NGO appeals for intervention to fight hunger in Somaliland following prolonged drought

NGO appeals for intervention to fight hunger in Somaliland following prolonged drought

By Jean-Pierre Afadhali

Severe lack of rain has worsened the drought in parts of Somaliland leaving 725,000 people at risk of hunger and in urgent need of humanitarian support, said Norwegian Refugee Council (NRC), a global humanitarian organization.

The non-government organization warned last week in a news release that it was time to intervene saying the lives lost could rise in the East African country.

“The time to act is now, or the costs will increase, both in economic terms and in terms of the number of lives lost,” said Victor Moses, Country Director for the Norwegian Refugee Council (NRC) in Somalia.

NRC quoted a report saying the 2018 rainy season was worse than normal with parts of Somaliland receiving only 25-50 per cent of average rainfall.

“Thousands of people particularly women and children, who are already food insecure, are now fearing the worst as little to no rain is expected over the next couple of months,” said Moses.

According to the Norway- headquartered NGO, the current dry season, from January to March, is forecast to be longer and harsher than average with the crisis expected to reach emergency levels by June, if rains don´t fall.

The Somali government and humanitarian agencies launched the 2019 Humanitarian Response Plan (HRP) last month and called on donors to provide $1.08bn worth of funding to sustain aid operations in Somalia in 2019, said the humanitarian organization.

Moses reiterated his appeal to the international community to do more to prevent suffering and to protect the gains the people of Somaliland were able to make during early 2018.

“Somalia has been faced with recurrent droughts, often leading to immense suffering and displacement. We have learned how important it is to secure an early intervention to prevent a crisis from escalating. In addition, there is a need to strengthen people’s resilience,” said Moses.

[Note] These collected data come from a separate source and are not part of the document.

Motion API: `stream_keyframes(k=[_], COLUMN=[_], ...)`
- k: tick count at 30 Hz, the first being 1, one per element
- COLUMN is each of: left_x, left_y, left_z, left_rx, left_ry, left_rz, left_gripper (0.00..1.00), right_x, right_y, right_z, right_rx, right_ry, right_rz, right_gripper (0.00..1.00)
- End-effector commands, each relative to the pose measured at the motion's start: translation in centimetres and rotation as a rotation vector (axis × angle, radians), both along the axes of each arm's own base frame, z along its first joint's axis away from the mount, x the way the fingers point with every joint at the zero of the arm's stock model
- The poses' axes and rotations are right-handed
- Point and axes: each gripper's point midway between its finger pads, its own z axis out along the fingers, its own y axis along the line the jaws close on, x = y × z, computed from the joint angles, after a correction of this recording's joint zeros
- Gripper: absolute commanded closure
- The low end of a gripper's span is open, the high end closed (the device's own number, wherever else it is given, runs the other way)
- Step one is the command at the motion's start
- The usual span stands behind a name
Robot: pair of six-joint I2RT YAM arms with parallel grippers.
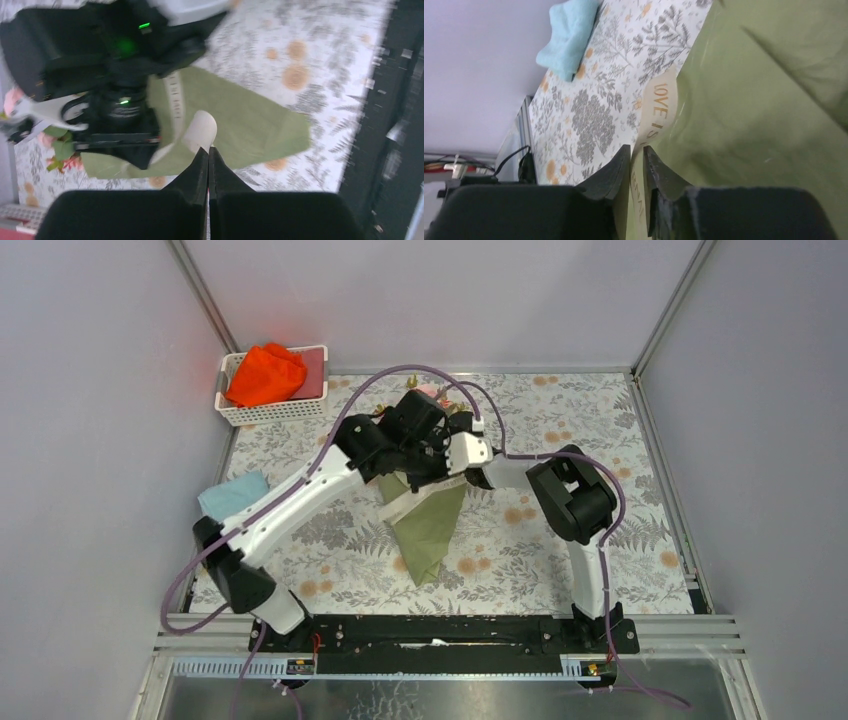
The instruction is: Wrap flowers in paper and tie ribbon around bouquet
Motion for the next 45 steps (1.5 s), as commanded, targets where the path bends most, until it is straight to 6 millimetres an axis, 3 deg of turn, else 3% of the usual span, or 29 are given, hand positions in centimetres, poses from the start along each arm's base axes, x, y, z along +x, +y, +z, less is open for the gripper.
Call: stream_keyframes(k=[1,3,7,12,15,17,21,26,29,33,35,36,37,38,39,40,42,45], left_x=[7.6,9.4,11.7,13.3,13.8,14.1,14.3,13.7,13.1,12.4,12.9,13.5,14.5,15.7,17.0,17.8,17.6,13.7], left_y=[0.3,1.0,1.9,3.1,3.1,2.9,2.6,2.3,2.1,2.1,2.5,2.9,3.6,4.4,5.5,6.6,7.5,6.7], left_z=[-1.2,-2.6,-3.5,-4.0,-4.9,-5.4,-5.5,-5.2,-5.0,-5.1,-5.5,-5.8,-5.9,-5.8,-5.3,-4.5,-2.5,-1.9], left_rx=[-0.059,-0.057,-0.112,-0.173,-0.173,-0.17,-0.172,-0.187,-0.193,-0.18,-0.157,-0.136,-0.11,-0.088,-0.069,-0.06,-0.075,-0.063], left_ry=[-0.031,0.001,0.061,0.083,0.089,0.095,0.103,0.123,0.142,0.158,0.141,0.121,0.089,0.049,-0.005,-0.054,-0.124,-0.135], left_rz=[0.191,0.232,0.286,0.315,0.309,0.304,0.296,0.273,0.245,0.206,0.219,0.245,0.287,0.331,0.386,0.42,0.387,0.214], left_gripper=[1.0,1.0,1.0,1.0,1.0,1.0,1.0,1.0,1.0,1.0,0.98,0.79,0.43,0.2,0.1,0.06,0.04,0.04], right_x=[-0.6,0.5,1.0,-1.6,-3.7,-3.9,-2.2,-0.8,0.5,1.4,1.6,1.6,1.8,1.8,1.8,1.6,1.3,1.2], right_y=[-0.6,-2.5,-6.0,-8.1,-8.4,-8.1,-7.1,-5.5,-5.6,-5.9,-6.1,-6.3,-6.6,-6.9,-7.2,-7.6,-8.4,-9.1], right_z=[2.1,2.8,5.1,3.5,3.8,4.5,5.0,4.9,5.0,5.2,5.1,4.9,4.4,3.6,2.7,2.0,0.8,-0.7], right_rx=[0.017,-0.009,0.011,-0.113,-0.061,-0.01,0.029,0.084,0.102,0.111,0.109,0.099,0.081,0.053,0.03,0.018,0.016,-0.009], right_ry=[0.004,-0.018,-0.056,-0.204,-0.329,-0.388,-0.387,-0.391,-0.378,-0.356,-0.328,-0.296,-0.253,-0.197,-0.14,-0.085,0.014,0.118], right_rz=[0.042,-0.01,-0.027,0.091,0.155,0.158,0.097,0.01,-0.069,-0.138,-0.16,-0.174,-0.197,-0.215,-0.228,-0.238,-0.26,-0.293], right_gripper=[0.68,0.57,0.47,0.43,0.42,0.38,0.29,0.28,0.37,0.82,0.99,1.0,1.0,1.0,1.0,1.0,1.0,1.0])
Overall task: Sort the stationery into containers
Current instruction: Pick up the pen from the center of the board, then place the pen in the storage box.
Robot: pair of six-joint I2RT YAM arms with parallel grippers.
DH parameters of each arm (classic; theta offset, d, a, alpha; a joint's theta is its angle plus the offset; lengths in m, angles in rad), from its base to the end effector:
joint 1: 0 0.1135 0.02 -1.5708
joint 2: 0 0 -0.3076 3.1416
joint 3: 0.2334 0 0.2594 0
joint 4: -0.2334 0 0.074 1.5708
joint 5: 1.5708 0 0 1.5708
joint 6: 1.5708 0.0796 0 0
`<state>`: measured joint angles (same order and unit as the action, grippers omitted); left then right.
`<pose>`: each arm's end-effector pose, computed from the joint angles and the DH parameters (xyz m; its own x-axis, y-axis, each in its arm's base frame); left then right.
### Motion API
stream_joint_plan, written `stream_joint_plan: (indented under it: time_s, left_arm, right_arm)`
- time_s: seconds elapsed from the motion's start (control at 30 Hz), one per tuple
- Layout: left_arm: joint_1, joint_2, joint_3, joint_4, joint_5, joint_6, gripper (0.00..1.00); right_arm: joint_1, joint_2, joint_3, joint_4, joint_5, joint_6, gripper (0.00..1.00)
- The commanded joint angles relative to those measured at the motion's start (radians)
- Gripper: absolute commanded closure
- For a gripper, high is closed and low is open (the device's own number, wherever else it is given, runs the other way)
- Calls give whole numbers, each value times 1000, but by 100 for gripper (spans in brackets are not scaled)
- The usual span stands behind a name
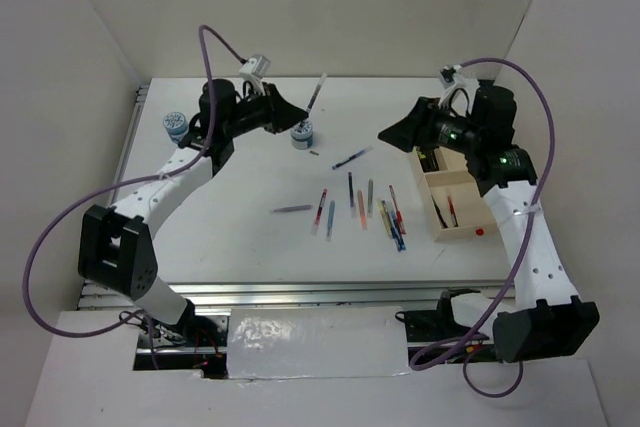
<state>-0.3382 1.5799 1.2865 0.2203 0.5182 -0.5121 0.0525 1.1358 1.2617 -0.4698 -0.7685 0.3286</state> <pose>0.3874 -0.1780 0.3951 -0.4296 -0.3001 -0.8517 0.6237 0.5834 -0.5202 0.2535 0.0687 0.4394 -0.5417 0.2039 -0.8154 -0.5455 0.6528 0.5256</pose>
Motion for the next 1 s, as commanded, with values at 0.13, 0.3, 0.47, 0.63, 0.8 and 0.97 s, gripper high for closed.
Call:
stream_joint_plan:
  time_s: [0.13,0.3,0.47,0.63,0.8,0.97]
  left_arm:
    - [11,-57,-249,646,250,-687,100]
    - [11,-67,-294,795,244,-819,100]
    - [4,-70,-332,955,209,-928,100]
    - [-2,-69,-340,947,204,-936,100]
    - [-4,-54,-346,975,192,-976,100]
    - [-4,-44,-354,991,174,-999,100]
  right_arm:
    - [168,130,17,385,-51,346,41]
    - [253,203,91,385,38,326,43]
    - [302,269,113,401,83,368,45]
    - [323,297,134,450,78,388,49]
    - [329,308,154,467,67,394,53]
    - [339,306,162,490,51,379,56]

According to NRC, ongoing conflicts in Sool region are also exacerbating the food crisis. NRC noted it was planning to support displaced families in the troubled area of Sool and Sannag with emergency cash transfers to buy essential food, water and shelter items.

“More displaced people mean more dependency on humanitarian aid, which puts additional pressure on agencies with limited resources to reach everyone in need. This is compounded by the fact people can´t reach services because of restrictions to access. We urged all parties to the conflict to allow people safe access to services they desperately need.” Moses added.

The Office for the Coordination of Humanitarian Affairs, a UN agency said one third of the total population of Somalia or 4.2 million people, require humanitarian assistance and protection.